Ksiazkiewicz B, Bloch-Bogusławska E
Katedry i Kliniki Neurologii Akademii Medycznej w Bydgoszczy.
Pol Merkur Lekarski. 1998 Mar;4(21):166-8.
About 20% of patients treated because of craniocerebral injuries are those after an alcohol intake. Great number of these patients slightly bodily injured without any focal cerebral deficit are stopped by police. The effects of injuries masked by the picture of alcohol intoxication are developed during that time. Published data and authors of this paper observations show that atypical clinical picture, lack of typical, specific disturbances of cerebral function make diagnosing of the effect of craniocerebral injuries difficult. To avoid diagnostic errors in inebriate patients with head injuries, the degree of cerebral function disturbances together with life-threatening risk factors should be carefully evaluated. Afterwards the range of diagnostic methods can be established. If the wide range of diagnostics is not necessary, patients should be observed over the period of a few hours. The authors present original 63-points Scale of Brainstem Insufficiency (ITC). This ITC scale assesses: consciousness, the whole body movements, vegetative functions (breath temperature, blood pressure, pulse), pupils and eye movements movements. This scale can be used for evaluation of global cerebral function disturbances observed in not only craniocerebral injuries but in alcohol intoxication as well.

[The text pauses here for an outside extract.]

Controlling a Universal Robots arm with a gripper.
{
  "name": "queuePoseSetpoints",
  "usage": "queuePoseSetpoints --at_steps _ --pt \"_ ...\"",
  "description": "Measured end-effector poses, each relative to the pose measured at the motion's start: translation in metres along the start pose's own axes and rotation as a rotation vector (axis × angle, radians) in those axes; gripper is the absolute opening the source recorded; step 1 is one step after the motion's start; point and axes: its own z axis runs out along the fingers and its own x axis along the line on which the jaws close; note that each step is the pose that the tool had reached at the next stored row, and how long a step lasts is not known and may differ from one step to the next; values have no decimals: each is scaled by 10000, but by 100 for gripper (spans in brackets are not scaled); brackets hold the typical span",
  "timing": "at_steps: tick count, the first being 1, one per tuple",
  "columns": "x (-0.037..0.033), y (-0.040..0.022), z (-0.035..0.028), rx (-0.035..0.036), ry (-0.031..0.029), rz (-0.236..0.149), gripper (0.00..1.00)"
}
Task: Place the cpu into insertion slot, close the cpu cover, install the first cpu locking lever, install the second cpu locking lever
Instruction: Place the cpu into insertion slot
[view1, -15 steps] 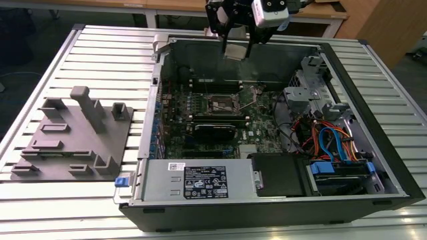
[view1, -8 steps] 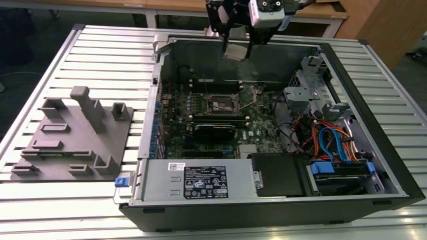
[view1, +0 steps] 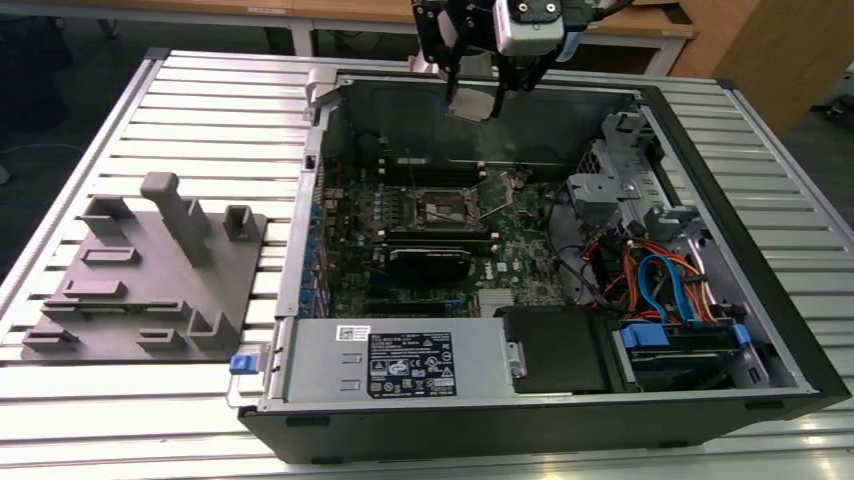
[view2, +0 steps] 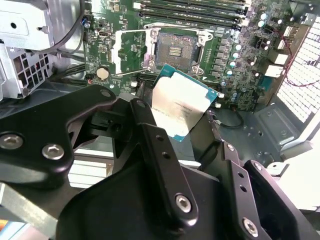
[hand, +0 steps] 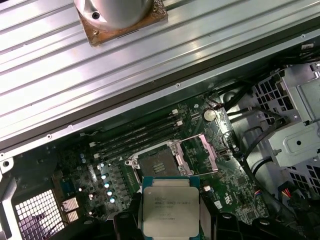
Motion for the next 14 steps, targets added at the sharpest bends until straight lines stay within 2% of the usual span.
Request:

因颅脑损伤接受治疗的患者中,约20%是饮酒后受伤的。这些患者中,大量身体轻度受伤且无任何局灶性脑功能缺损的人被警方拦下。在此期间,酒精中毒掩盖下的损伤影响逐渐显现。已发表的数据和本文作者的观察表明,非典型的临床表现、缺乏典型的特异性脑功能障碍使得诊断颅脑损伤的影响变得困难。为避免对醉酒头部受伤患者的诊断错误,应仔细评估脑功能障碍程度以及危及生命的危险因素。之后才能确定诊断方法的范围。如果不需要广泛的诊断,应对患者进行数小时的观察。作者提出了原创的63分脑干功能不全量表(ITC)。该ITC量表评估:意识、全身运动、植物神经功能(呼吸、体温、血压、脉搏)、瞳孔和眼球运动。该量表不仅可用于评估颅脑损伤中观察到的整体脑功能障碍,也可用于评估酒精中毒中的脑功能障碍。